→ **WORK ITEM**
Write an exact copy of the entries below that leaves out all pictures.

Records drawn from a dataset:
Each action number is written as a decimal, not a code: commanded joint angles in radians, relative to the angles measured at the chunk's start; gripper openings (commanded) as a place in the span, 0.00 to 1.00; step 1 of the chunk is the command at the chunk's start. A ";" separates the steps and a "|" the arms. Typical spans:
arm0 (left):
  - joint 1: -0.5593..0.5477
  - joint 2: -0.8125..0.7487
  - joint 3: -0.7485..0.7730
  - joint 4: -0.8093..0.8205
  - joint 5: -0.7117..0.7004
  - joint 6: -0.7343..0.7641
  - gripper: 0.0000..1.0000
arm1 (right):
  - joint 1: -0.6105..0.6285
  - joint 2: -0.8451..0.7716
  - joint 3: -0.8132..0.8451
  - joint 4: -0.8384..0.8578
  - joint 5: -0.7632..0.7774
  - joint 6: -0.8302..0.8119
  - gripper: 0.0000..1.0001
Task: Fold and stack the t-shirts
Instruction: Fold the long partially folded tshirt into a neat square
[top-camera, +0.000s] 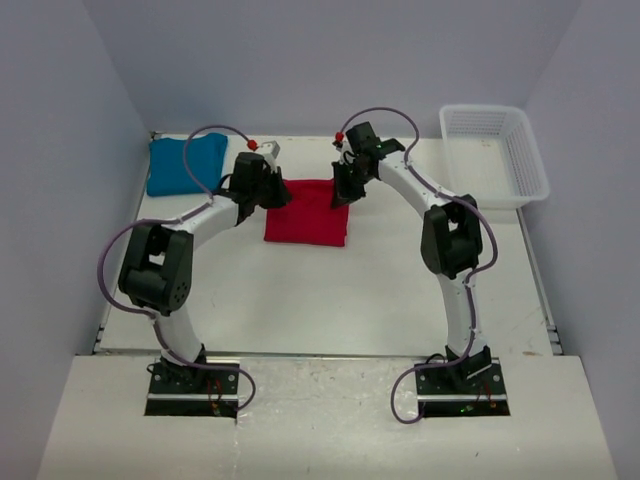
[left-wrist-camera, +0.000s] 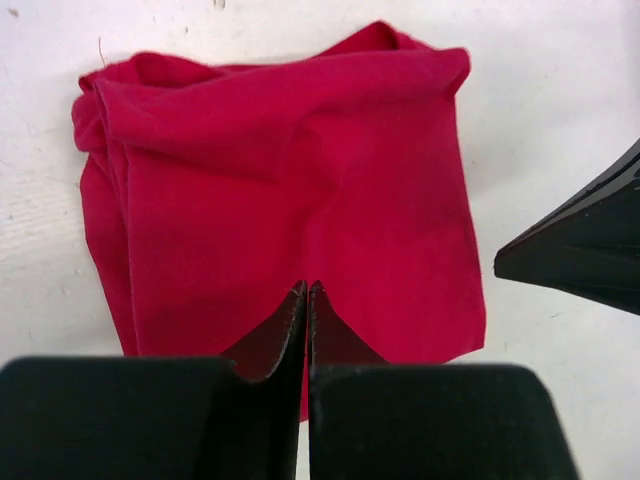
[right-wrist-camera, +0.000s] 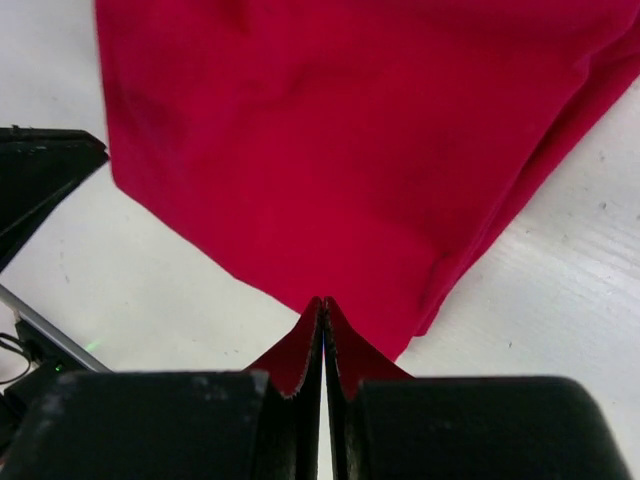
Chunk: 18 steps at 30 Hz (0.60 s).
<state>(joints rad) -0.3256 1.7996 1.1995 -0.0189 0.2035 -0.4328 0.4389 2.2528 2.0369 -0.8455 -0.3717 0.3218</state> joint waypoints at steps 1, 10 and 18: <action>0.005 0.035 -0.011 0.048 0.031 -0.015 0.00 | -0.014 0.016 -0.027 0.048 -0.038 0.016 0.00; 0.005 0.138 0.012 -0.042 -0.010 -0.044 0.00 | -0.014 0.105 -0.003 0.016 -0.107 0.029 0.00; -0.013 0.139 -0.021 -0.173 -0.085 -0.084 0.00 | -0.002 0.016 -0.262 0.130 -0.090 0.111 0.00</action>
<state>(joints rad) -0.3283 1.9564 1.1984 -0.1005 0.1711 -0.4950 0.4267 2.3466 1.8778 -0.7723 -0.4511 0.3843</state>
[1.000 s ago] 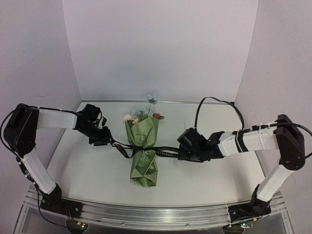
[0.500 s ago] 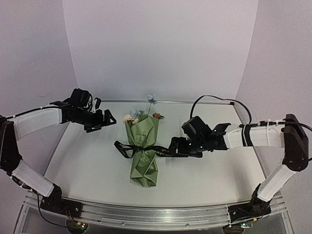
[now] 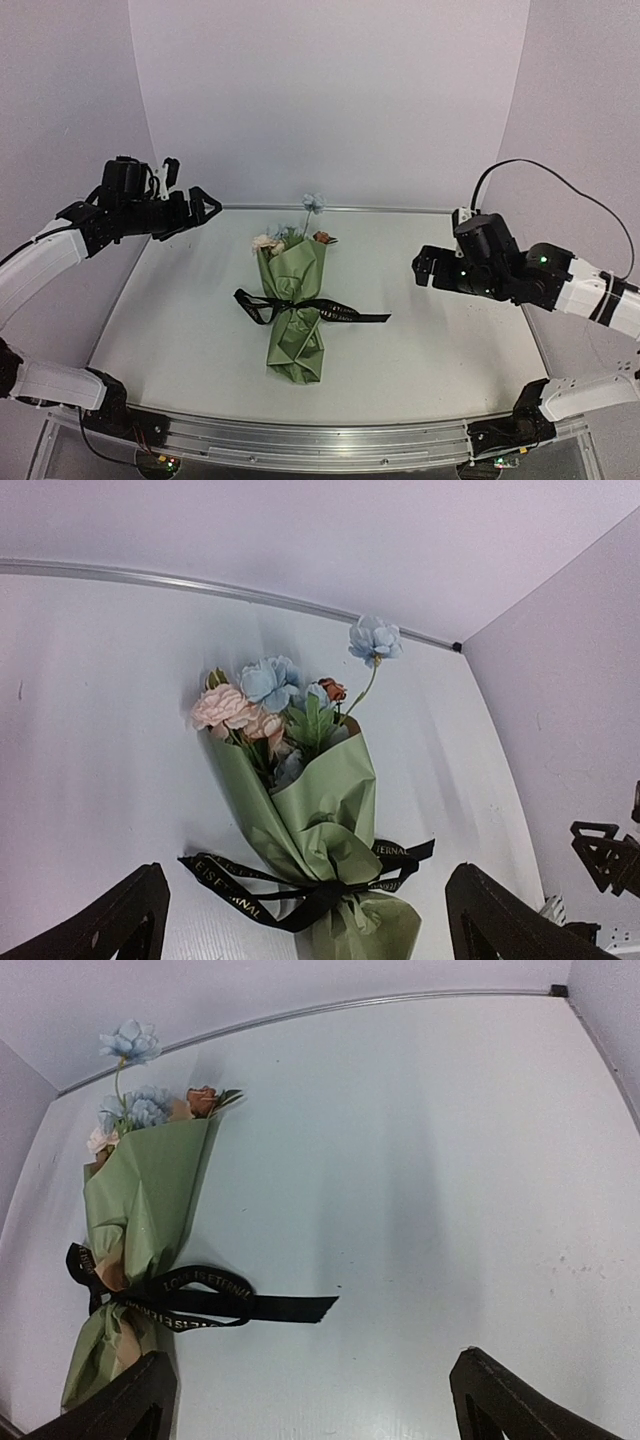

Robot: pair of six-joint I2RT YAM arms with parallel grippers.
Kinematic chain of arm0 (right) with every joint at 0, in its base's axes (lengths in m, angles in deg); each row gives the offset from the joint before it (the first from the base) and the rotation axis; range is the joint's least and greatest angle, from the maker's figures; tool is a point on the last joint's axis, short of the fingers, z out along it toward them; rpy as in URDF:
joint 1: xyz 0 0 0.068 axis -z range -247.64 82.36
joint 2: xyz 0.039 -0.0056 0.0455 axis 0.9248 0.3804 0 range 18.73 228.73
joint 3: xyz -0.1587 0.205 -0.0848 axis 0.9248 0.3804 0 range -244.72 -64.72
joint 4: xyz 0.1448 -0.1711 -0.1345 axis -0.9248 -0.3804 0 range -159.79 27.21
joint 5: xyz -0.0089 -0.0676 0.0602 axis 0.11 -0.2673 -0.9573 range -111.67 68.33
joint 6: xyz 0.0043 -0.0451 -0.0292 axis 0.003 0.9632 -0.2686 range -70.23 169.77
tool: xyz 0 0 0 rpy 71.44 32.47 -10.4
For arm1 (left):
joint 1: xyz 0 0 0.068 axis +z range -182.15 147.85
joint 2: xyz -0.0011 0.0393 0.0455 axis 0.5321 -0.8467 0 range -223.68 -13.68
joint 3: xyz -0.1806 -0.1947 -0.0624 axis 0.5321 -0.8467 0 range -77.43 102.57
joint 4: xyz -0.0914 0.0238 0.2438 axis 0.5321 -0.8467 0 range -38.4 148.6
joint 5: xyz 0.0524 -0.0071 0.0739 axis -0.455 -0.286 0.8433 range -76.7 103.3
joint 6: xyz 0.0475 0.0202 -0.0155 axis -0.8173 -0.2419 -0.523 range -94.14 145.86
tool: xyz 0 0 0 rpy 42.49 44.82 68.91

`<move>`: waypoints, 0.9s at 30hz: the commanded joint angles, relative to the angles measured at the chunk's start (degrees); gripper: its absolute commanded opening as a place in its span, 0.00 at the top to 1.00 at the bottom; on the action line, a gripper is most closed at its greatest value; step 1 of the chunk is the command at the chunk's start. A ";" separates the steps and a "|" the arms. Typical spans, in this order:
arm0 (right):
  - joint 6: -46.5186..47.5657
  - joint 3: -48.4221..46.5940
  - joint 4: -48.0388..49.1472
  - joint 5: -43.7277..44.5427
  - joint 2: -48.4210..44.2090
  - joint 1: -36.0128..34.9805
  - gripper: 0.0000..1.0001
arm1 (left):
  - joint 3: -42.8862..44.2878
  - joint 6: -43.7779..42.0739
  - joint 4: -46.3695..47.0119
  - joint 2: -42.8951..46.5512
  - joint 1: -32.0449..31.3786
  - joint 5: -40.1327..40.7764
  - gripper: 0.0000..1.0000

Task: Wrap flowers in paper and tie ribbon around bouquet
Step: Reset both arms

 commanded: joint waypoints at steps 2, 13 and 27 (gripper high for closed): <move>1.97 5.80 -4.42 8.18 -6.45 -0.10 0.02 | 1.48 1.56 1.37 2.56 0.14 6.06 0.00; 1.95 7.63 -4.77 8.95 -7.87 -0.11 0.02 | 0.56 0.38 2.44 3.39 0.14 6.37 0.00; 2.35 7.19 -4.90 8.68 -7.31 -0.10 0.02 | -0.66 -0.92 3.46 5.46 0.14 6.12 0.00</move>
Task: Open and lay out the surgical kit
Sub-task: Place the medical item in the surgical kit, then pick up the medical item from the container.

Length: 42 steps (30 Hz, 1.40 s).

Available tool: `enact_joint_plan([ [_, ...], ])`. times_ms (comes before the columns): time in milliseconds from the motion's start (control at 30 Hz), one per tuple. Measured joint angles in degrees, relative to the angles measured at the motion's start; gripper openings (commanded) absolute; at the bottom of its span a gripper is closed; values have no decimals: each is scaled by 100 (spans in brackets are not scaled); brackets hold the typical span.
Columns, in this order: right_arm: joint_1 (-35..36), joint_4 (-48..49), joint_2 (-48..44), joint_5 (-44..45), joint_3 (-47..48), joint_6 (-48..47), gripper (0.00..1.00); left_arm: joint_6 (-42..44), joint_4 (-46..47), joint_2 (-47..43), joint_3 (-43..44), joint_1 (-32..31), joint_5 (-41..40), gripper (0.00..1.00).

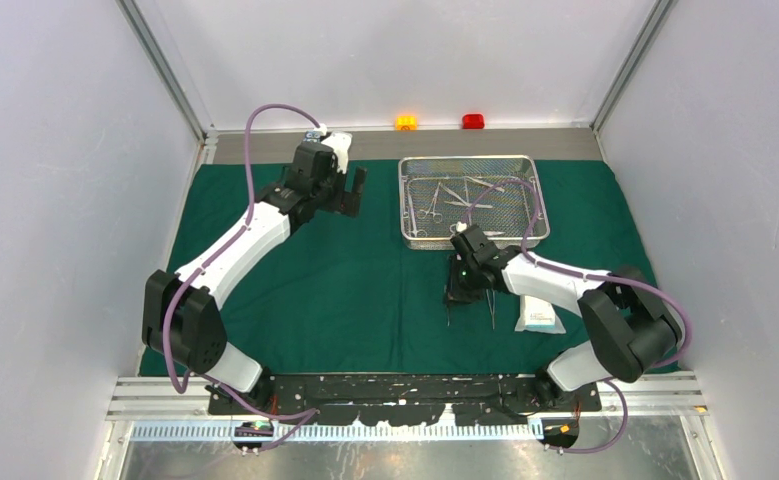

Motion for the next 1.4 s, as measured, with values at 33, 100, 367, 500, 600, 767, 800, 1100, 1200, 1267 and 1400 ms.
enact_joint_plan([
  [33, 0, 4, 0, -13, -2, -2, 17, 2, -2, 0, -9, 0, 0, 95],
  [100, 0, 17, 0, -57, -7, -2, 21, 2, -4, 0, -22, 0, 0, 95],
  [367, 0, 87, -17, -162, -24, -22, 28, 2, -2, 0, -24, 24, -2, 96],
  [500, 0, 87, -39, -164, -33, -39, 29, 2, -2, 0, -24, 26, -2, 96],
  [600, 0, 85, -55, -164, -33, -59, 33, 2, -2, 0, -26, 26, -2, 96],
  [767, -63, 74, -208, -170, -33, -107, 42, 2, -2, -2, -37, 26, -2, 97],
  [800, -94, 70, -262, -186, -33, -118, 44, 2, -2, -2, -37, 26, -2, 98],
  [1100, -719, -103, -1034, -291, 175, -415, 66, 22, -17, -2, -28, 26, -85, 100],
  [1200, -901, -168, -1255, -264, 514, -745, 72, 15, -76, -4, 20, 28, -267, 100],
  [1267, -957, -192, -1364, -181, 789, -1054, 83, 15, -142, -4, 94, 33, -382, 100],
  [1400, -957, -219, -1423, 205, 1480, -1672, 100, 15, -299, -7, 317, 33, -426, 100],
])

→ **ANSWER TO THIS TASK**
Each action number is written as a decimal, not a code: commanded joint angles in radians, relative to the angles measured at the chunk's start; gripper openings (commanded) as a place in the span, 0.00 to 1.00; step 1 of the chunk is the command at the chunk's start. A ";" separates the steps and a "|" the arms. Typical spans:
arm0 (left):
  - joint 1: -0.5593..0.5477
  - joint 2: -0.8125..0.7487
  - joint 3: -0.7485..0.7730
  - joint 4: -0.8093..0.8205
  - joint 5: -0.7117..0.7004
  - joint 6: -0.7343..0.7641
  - gripper: 0.0000..1.0000
arm1 (right):
  - joint 1: -0.6105..0.6285
  - joint 2: -0.8451..0.7716
  - joint 3: -0.8132..0.8451
  - joint 4: -0.8384..0.8578
  - joint 5: -0.7632..0.7774
  - joint 6: -0.8302..0.8119
  - gripper: 0.0000..1.0001
Task: Fold and stack the t-shirts
Instruction: Fold the long partially folded tshirt into a neat square
[top-camera, +0.000s] 
[left-wrist-camera, +0.000s] 
[right-wrist-camera, +0.000s] 
Chunk: 18 steps at 30 Hz (0.60 s).
<state>(joints rad) -0.3256 1.7996 1.1995 -0.0189 0.2035 -0.4328 0.4389 2.2528 2.0369 -0.8455 -0.3717 0.3218</state> joint waypoints at steps 1, 10 and 18: <action>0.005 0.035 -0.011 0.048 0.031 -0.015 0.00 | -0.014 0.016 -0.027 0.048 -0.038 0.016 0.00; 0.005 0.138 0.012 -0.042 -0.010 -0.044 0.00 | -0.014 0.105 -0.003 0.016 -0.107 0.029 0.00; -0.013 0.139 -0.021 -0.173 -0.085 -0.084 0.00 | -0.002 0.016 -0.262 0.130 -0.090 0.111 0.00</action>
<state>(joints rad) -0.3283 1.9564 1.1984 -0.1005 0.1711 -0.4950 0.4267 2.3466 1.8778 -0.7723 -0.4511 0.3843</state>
[1.000 s ago] 
[0.500 s ago] 
[now] 

Robot: pair of six-joint I2RT YAM arms with parallel grippers.
Kinematic chain of arm0 (right) with every joint at 0, in its base's axes (lengths in m, angles in deg); each row gives the offset from the joint before it (the first from the base) and the rotation axis; range is the joint's least and greatest angle, from the maker's figures; tool is a point on the last joint's axis, short of the fingers, z out along it toward them; rpy as in URDF:
joint 1: xyz 0 0 0.068 axis -z range -247.64 82.36
joint 2: xyz 0.039 -0.0056 0.0455 axis 0.9248 0.3804 0 range 18.73 228.73
joint 3: xyz -0.1587 0.205 -0.0848 axis 0.9248 0.3804 0 range -244.72 -64.72
joint 4: xyz 0.1448 -0.1711 -0.1345 axis -0.9248 -0.3804 0 range -159.79 27.21
joint 5: xyz -0.0089 -0.0676 0.0602 axis 0.11 -0.2673 -0.9573 range -111.67 68.33
joint 6: xyz 0.0043 -0.0451 -0.0292 axis 0.003 0.9632 -0.2686 range -70.23 169.77
tool: xyz 0 0 0 rpy 71.44 32.47 -10.4
For arm1 (left):
joint 1: xyz 0 0 0.068 axis +z range -182.15 147.85
joint 2: xyz -0.0011 0.0393 0.0455 axis 0.5321 -0.8467 0 range -223.68 -13.68
joint 3: xyz -0.1806 -0.1947 -0.0624 axis 0.5321 -0.8467 0 range -77.43 102.57
joint 4: xyz -0.0914 0.0238 0.2438 axis 0.5321 -0.8467 0 range -38.4 148.6
joint 5: xyz 0.0524 -0.0071 0.0739 axis -0.455 -0.286 0.8433 range -76.7 103.3
joint 6: xyz 0.0475 0.0202 -0.0155 axis -0.8173 -0.2419 -0.523 range -94.14 145.86
tool: xyz 0 0 0 rpy 42.49 44.82 68.91

`<move>`: waypoints, 0.9s at 30hz: the commanded joint angles, relative to the angles measured at the chunk's start (degrees); gripper: its absolute commanded opening as a place in its span, 0.00 at the top to 1.00 at the bottom; on the action line, a gripper is most closed at its greatest value; step 1 of the chunk is the command at the chunk's start. A ";" separates the steps and a "|" the arms. Typical spans, in this order:
arm0 (right):
  - joint 6: -46.5186..47.5657
  - joint 3: -48.4221..46.5940
  - joint 4: -48.0388..49.1472
  - joint 5: -43.7277..44.5427
  - joint 2: -48.4210..44.2090
  - joint 1: -36.0128..34.9805
  - gripper: 0.0000..1.0001
arm1 (left):
  - joint 3: -42.8862..44.2878
  - joint 6: -43.7779..42.0739
  - joint 4: -46.3695..47.0119
  - joint 2: -42.8951..46.5512
  - joint 1: -32.0449..31.3786
  - joint 5: -40.1327..40.7764
  - gripper: 0.0000..1.0000

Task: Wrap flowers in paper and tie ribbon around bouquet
Step: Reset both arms

 commanded: joint waypoints at steps 2, 13 and 27 (gripper high for closed): <move>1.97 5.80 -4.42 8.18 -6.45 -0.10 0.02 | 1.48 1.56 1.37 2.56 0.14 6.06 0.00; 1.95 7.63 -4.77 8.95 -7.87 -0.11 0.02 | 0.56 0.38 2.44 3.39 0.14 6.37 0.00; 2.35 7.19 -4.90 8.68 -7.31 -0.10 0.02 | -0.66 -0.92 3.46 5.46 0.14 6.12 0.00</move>
Task: Open and lay out the surgical kit
Sub-task: Place the medical item in the surgical kit, then pick up the medical item from the container.

Length: 42 steps (30 Hz, 1.40 s).

Available tool: `enact_joint_plan([ [_, ...], ])`. times_ms (comes before the columns): time in milliseconds from the motion's start (control at 30 Hz), one per tuple. Measured joint angles in degrees, relative to the angles measured at the motion's start; gripper openings (commanded) absolute; at the bottom of its span a gripper is closed; values have no decimals: each is scaled by 100 (spans in brackets are not scaled); brackets hold the typical span.
Columns, in this order: right_arm: joint_1 (-35..36), joint_4 (-48..49), joint_2 (-48..44), joint_5 (-44..45), joint_3 (-47..48), joint_6 (-48..47), gripper (0.00..1.00); left_arm: joint_6 (-42..44), joint_4 (-46..47), joint_2 (-47..43), joint_3 (-43..44), joint_1 (-32..31), joint_5 (-41..40), gripper (0.00..1.00).


Motion for the next 1.4 s, as measured, with values at 33, 100, 367, 500, 600, 767, 800, 1100, 1200, 1267 and 1400 ms.
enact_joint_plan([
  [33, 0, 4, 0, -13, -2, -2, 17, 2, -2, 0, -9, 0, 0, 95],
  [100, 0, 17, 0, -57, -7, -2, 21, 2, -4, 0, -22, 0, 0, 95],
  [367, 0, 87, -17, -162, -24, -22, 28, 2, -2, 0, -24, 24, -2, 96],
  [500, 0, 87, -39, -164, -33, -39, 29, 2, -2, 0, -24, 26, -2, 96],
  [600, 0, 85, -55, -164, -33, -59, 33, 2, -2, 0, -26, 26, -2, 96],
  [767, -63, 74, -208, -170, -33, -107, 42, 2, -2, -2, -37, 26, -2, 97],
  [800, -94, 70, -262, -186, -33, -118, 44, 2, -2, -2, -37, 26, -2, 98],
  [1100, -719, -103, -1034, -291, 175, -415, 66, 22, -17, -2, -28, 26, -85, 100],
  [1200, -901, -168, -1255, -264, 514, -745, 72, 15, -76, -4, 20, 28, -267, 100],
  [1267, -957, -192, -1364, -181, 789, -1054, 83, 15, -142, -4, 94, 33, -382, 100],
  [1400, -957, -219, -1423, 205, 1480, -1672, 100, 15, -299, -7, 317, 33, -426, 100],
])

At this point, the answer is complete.